И все же мастер снова скользнул в коридор, замирая от чувства свободы, но на сей раз пошел он в другую сторону. Б-г ты мой, как же он раньше не догадался! Осторожно оглянулся направо, налево, потом посмотрел в глазок к своему соседу. Кто-то, с бородкой, медленно раскачивался на кожаном ремне, закрепленном на средней перекладине открытого окна, а рядом валялся опрокинутый стул. Глаза были уставлены вниз, где его пенсне лежало разбитое под болтающимися маленькими ногами.
Долго, долго не мог мастер поверить, что это был Бибиков.
ЧАСТЬ ШЕСТАЯ
В светящейся тьме приходил к нему Бибиков в белой большой шляпе. Пенсне не сидело у него на носу, не было пенсне, и он растерянно тер переносицу.
— Ужасная произошла вещь, Яков Шепсович. Эти люди без чести, без совести. Боюсь, как бы и с вами они не расправились.
— Нет, нет! — кричал Яков. — Я не верю в привидения!
Следователь закуривал розовую папироску, посидит, помолчит; потом что-то хочет сказать и начинает таять. И медленно исчезает во тьме, бело мерцая, будто вечер настал, а потом ночь; и нежное свечение папиросы тускнеет, тускнеет, пока совсем не погаснет. И только страшный образ останется: как он висит, и выкаченные глаза смотрят в пол, на раздавленные стекла.

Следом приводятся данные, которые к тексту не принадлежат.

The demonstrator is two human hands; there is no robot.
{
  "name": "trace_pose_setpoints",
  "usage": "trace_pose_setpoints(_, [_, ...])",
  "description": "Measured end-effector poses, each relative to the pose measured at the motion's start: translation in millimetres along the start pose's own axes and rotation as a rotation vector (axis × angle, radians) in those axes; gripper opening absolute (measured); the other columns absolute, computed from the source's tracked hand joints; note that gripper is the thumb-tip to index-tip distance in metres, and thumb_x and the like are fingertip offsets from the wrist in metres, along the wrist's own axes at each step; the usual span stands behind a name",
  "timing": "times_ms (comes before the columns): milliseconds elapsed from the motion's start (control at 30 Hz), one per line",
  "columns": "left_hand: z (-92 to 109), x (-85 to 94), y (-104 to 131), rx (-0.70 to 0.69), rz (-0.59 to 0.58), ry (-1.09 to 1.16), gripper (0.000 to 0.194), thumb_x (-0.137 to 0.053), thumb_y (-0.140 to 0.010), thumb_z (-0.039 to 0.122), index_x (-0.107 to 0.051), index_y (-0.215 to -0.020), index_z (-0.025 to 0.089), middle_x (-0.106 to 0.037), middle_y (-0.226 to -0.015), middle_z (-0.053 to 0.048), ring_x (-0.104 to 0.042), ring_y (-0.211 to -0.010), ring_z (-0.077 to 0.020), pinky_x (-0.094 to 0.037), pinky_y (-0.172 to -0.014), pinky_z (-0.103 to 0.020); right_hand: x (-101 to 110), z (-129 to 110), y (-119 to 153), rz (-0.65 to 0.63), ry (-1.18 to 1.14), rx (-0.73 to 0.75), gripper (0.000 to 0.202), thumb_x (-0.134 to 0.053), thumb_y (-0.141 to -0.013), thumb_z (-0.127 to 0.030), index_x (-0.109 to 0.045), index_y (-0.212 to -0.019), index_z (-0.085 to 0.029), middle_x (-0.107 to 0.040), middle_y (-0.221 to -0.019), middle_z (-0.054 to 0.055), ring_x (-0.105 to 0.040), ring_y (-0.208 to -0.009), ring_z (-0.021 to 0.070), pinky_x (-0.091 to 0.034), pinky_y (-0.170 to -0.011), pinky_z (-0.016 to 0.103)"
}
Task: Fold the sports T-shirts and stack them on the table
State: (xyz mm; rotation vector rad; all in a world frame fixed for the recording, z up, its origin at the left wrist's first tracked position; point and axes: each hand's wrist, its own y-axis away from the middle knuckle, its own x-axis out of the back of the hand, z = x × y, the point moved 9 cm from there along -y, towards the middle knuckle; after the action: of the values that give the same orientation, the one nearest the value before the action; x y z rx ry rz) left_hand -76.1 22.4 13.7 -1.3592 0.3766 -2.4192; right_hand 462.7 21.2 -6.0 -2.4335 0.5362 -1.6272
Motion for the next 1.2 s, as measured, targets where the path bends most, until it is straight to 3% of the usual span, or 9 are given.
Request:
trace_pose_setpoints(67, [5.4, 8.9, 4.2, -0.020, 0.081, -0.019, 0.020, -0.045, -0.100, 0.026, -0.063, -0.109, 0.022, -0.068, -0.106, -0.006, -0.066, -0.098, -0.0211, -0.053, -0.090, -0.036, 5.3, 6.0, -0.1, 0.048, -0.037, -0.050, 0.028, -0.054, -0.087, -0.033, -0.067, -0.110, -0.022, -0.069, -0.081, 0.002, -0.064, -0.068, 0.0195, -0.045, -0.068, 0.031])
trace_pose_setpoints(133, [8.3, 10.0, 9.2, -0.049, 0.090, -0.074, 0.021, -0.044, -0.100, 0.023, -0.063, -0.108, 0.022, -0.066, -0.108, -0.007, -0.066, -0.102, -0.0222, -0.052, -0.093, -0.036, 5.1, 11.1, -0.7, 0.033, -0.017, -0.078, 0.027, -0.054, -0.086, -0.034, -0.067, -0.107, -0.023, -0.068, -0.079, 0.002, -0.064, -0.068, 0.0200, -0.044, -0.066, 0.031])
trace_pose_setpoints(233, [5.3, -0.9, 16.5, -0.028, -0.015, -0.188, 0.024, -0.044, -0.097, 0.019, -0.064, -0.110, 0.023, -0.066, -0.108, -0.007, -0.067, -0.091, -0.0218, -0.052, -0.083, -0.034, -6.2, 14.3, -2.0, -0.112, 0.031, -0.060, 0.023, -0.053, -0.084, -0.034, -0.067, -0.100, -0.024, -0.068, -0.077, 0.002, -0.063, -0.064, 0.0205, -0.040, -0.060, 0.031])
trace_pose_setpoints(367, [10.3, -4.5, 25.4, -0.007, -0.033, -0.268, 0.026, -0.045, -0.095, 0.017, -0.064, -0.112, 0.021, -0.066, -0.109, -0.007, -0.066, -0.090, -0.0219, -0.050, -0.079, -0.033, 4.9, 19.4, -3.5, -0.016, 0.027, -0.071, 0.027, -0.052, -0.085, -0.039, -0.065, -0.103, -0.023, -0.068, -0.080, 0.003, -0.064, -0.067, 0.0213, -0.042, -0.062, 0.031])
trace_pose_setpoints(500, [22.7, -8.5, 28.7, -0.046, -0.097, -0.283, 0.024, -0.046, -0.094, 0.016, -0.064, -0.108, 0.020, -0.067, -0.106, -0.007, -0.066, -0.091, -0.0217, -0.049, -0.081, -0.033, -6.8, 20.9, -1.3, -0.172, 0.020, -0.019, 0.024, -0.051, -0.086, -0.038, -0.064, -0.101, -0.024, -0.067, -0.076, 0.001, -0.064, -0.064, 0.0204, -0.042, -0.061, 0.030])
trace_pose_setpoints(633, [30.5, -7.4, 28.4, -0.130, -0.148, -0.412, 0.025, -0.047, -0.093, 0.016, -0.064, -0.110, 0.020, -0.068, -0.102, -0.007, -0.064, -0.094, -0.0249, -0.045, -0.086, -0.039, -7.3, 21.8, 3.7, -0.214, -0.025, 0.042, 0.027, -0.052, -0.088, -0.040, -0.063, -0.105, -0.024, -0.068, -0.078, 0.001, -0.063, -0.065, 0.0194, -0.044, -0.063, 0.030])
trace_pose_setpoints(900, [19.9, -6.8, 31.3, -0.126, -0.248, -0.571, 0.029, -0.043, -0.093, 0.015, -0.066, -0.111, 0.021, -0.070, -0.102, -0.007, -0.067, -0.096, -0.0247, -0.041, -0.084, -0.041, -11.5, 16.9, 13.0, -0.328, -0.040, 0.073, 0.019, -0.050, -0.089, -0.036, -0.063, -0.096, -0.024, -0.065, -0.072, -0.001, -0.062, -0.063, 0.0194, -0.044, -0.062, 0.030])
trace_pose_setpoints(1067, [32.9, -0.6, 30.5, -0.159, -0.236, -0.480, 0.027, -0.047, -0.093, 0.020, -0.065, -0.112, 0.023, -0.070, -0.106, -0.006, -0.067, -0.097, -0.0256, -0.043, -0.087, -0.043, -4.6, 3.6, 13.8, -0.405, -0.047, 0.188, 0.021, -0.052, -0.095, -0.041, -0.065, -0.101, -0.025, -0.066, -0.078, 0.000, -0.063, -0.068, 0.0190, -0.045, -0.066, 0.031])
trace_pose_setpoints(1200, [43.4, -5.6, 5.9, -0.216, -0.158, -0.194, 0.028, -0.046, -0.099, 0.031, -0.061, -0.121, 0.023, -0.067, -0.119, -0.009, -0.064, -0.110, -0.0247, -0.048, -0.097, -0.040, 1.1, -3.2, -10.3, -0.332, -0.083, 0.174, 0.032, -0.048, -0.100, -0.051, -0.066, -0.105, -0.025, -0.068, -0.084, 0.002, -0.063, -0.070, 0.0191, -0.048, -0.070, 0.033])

Всю ночь сидел мастер, скорчась в углу камеры, и в ужасе ждал смерти. Заснет на минуту, и сон наполняется запахом, вкусом и страхом смерти. Вот он, недвижный, лежит на кладбище, закоченелый, подавленный ужасом. В черном небе горят черные звезды. Шевельнешься — свалишься в раскопанную могилу, а там гниют мертвецы, там клочья мяса, там темные кости. Но еще больше смерти боялся он пыток. Боялся, что будут его терзать и рвать перед смертью. Втащат в камеру жуткие свои инструменты, машины, деревянные, страшные, они крушат человеку кости, кромсают живое мясо; и на оконной перекладине вывесят труп. На рассвете, когда его касался грязный взгляд из глазка, он просыпался от жуткого сна и молил о пощаде. Дверь скрежетала — он вскрикивал; но стражники его не душили. Дежурный вталкивал ногой миску с варевом, без единого прусака.
Весь день метался мастер по камере, иногда пускался бегом, пять шагов, три шага, пять, три, а то, прерывая свое топтание по кругу, кидался на стену или разбивал кулаки о железную дверь с долгим, тоскливым воем. Он оплакивал Бибикова, горько оплакивал. Неделями только Бибиков один и поддерживал Якова, жил в его мыслях возможный спаситель, справедливый, благородный человек; он бы выручил его из тюрьмы, из этой ловушки, капкана этого, освободил от самого преступления, от мерзкого навета. В этих мыслях было единственное утешение Якова: добрый человек помогает ему, и с его помощью, когда будет суд, Якова оправдают. И будет он на свободе, и помчится к себе в штетл или, если сумеет собрать средства, подастся в Америку. Где они теперь, эти ожидания, надежды, мечты; он ими дышал, а их у него вырвали без предупреждения. Кто теперь его выручит? На кого ему теперь полагаться? В том месте души, где так прочно засел Бибиков, теперь, гиблая, зияла дыра. Кто теперь изобличит убийц, Марфу Голову и ее дружков, кто объявит о его невиновности журналистам? Если, скажем, она удрала из Киева, перебралась в другой город, а то и в другую страну, — кому теперь надо ее разыскивать? И как же теперь люди узнают о беззаконии против невинного человека? И кто его выручит, если никто во всем белом свете, кроме тюремщиков, не знает, где он? Никому он не нужен, Яков Бок, он — ноль, его нет. Предположим даже, они не собираются его убивать, так они медленно его доконают, похоронят заживо, навеки в этом застенке.
— Мама-папа! — кричал он. — Спасите меня! Шмуэл, Рейзл, кто-нибудь, спасите меня! Спасите меня, люди!
Он ходил кругами, забывая, что ходит, изобретая немыслимые планы побега, и от каждого плана сердце болело, каждый был неосуществим. Весь день он ходил, и ночью ходил, пока не разбились коты, а потом босиком ходил, изранил все ноги. Ходил в почти жидкой жаре, и некуда было идти, только кругами, кругами в этой ловушке, и он ходил, он бил себя — по голове, в грудь, царапал себе лицо, руки и проклинал свою жизнь.